**Exercise**
Output exactly the span of lines beginning with the one that holds "like x=1384, y=367." and ending with the last line of the data below.

**Exercise inputs**
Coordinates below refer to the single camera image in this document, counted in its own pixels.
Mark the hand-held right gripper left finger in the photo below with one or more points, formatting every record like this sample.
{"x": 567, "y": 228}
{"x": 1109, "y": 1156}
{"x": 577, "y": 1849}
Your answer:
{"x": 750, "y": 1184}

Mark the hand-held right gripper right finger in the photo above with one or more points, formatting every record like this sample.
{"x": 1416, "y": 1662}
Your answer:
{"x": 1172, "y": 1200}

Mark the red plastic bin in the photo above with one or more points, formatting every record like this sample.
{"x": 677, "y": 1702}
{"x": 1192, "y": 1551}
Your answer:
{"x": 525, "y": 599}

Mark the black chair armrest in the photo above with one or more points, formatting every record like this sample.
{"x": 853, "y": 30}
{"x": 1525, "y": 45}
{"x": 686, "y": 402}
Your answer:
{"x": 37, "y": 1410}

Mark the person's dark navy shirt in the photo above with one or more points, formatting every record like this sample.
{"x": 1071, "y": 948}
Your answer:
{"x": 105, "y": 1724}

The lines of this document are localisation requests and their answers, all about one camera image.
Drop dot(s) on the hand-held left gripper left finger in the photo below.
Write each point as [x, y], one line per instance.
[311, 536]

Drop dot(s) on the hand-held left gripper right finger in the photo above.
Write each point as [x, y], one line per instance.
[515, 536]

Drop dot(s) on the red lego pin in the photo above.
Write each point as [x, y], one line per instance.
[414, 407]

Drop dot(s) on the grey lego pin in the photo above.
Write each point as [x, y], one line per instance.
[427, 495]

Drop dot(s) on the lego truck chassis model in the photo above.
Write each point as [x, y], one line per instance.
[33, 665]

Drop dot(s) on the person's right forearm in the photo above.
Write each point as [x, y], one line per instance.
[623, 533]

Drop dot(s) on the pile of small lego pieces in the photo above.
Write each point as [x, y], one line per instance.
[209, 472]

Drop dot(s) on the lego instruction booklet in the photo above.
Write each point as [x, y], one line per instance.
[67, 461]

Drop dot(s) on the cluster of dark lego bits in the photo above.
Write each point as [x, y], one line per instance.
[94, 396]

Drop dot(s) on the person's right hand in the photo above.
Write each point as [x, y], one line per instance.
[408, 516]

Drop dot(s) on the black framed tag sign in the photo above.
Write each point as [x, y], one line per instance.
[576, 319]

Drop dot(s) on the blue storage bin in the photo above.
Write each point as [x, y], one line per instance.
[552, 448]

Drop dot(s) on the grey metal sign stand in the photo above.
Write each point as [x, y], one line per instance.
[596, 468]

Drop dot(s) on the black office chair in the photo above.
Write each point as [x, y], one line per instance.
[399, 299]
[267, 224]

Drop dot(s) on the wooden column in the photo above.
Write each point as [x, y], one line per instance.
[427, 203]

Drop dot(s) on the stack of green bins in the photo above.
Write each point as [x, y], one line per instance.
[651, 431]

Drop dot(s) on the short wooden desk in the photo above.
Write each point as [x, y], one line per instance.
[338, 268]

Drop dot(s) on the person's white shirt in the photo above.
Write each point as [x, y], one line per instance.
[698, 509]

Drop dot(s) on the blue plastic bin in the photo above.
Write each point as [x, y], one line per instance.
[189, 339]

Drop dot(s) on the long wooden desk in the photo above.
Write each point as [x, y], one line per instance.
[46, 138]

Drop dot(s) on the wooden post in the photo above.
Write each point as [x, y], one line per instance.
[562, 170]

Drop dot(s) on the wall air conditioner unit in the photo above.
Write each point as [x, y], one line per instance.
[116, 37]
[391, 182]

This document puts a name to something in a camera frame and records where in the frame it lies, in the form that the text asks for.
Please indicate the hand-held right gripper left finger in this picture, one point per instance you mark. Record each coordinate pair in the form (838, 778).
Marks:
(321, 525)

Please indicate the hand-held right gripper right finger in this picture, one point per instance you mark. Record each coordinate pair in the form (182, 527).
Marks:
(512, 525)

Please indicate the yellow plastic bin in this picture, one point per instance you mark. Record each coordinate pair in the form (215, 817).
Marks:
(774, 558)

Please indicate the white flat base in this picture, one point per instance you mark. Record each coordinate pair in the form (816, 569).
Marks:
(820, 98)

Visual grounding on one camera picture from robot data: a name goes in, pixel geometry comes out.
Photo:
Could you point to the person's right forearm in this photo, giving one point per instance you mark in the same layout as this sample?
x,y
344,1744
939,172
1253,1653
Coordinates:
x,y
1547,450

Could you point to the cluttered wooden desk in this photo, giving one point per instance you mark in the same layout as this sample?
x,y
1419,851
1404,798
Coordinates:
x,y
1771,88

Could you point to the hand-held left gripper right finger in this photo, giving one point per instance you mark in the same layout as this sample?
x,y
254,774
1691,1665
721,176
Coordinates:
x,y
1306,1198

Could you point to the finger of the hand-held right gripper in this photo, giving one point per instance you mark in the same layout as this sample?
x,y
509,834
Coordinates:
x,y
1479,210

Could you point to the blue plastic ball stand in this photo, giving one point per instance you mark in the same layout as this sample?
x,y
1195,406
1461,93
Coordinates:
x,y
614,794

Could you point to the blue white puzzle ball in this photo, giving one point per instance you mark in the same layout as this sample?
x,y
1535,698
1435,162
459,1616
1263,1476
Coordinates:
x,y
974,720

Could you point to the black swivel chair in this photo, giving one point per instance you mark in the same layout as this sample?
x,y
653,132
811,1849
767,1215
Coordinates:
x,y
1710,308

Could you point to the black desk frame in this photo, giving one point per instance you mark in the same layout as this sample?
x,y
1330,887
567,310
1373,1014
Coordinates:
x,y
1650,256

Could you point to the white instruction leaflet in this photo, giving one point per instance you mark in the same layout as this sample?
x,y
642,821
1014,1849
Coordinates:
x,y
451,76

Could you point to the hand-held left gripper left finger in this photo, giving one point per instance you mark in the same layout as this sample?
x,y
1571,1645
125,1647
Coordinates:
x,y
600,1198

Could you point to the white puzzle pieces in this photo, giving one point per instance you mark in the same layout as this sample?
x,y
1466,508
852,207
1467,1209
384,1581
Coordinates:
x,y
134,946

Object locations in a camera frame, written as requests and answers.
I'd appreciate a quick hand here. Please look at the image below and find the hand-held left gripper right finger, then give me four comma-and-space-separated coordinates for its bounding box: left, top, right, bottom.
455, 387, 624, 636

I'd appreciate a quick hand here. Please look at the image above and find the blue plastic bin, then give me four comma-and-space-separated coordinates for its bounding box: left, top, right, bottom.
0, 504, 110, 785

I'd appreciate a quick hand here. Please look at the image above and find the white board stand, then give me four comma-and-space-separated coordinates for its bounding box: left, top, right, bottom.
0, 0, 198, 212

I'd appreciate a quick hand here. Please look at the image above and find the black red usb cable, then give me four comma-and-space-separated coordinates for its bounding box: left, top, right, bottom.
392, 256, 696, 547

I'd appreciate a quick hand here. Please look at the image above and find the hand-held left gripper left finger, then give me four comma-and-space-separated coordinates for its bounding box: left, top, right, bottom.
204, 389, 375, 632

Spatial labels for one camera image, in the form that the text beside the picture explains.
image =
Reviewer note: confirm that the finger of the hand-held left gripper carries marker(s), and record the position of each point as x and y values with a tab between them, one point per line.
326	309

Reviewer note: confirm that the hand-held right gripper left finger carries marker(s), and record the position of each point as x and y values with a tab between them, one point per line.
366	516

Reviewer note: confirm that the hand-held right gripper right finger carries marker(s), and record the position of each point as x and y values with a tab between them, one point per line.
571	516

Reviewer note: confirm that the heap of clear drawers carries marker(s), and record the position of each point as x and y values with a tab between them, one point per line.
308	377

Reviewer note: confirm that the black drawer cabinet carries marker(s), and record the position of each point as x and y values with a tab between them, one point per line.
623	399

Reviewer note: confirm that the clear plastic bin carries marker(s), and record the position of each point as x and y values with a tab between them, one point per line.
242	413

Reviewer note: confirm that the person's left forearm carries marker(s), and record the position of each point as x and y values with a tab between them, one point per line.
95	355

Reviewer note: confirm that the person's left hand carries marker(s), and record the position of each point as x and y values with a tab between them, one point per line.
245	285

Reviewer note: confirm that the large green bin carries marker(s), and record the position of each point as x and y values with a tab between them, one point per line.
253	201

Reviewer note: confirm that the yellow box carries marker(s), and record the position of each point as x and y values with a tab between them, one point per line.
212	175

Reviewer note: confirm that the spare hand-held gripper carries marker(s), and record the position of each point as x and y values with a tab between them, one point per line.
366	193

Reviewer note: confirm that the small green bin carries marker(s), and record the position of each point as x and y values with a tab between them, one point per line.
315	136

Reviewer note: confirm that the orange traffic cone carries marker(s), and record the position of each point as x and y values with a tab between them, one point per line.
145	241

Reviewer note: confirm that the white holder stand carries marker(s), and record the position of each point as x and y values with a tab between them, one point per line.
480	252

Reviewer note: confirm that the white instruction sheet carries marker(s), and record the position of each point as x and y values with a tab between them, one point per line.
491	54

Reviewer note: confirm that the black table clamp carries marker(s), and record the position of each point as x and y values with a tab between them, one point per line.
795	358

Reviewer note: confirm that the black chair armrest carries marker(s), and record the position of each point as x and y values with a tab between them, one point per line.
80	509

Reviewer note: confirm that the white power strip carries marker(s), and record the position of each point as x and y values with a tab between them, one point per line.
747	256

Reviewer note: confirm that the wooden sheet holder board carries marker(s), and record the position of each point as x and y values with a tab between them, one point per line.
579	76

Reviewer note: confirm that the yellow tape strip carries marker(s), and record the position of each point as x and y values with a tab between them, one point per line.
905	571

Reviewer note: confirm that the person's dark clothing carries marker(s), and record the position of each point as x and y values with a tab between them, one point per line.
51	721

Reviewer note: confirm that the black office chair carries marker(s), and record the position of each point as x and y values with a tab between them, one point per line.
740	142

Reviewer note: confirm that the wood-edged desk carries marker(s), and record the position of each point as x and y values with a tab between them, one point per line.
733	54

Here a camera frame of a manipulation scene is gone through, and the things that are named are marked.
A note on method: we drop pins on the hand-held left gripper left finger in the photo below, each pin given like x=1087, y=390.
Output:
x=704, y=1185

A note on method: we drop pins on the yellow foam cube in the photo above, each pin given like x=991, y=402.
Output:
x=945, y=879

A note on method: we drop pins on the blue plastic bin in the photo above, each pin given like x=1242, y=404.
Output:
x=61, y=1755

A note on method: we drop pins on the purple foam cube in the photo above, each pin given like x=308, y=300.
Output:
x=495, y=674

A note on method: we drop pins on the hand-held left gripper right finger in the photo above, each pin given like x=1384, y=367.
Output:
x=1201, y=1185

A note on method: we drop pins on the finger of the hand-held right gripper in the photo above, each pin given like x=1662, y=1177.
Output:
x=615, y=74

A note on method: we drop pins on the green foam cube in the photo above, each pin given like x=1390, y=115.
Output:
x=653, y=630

**Output of the task**
A note on method: we drop pins on the hand-held left gripper right finger in the photo above, each pin given like x=1384, y=367.
Output:
x=1201, y=1185

A note on method: we drop pins on the finger of the hand-held right gripper in the photo above, each pin given like x=1662, y=1177.
Output:
x=615, y=74

A note on method: we drop pins on the green foam cube in the photo above, each pin given like x=1390, y=115.
Output:
x=653, y=630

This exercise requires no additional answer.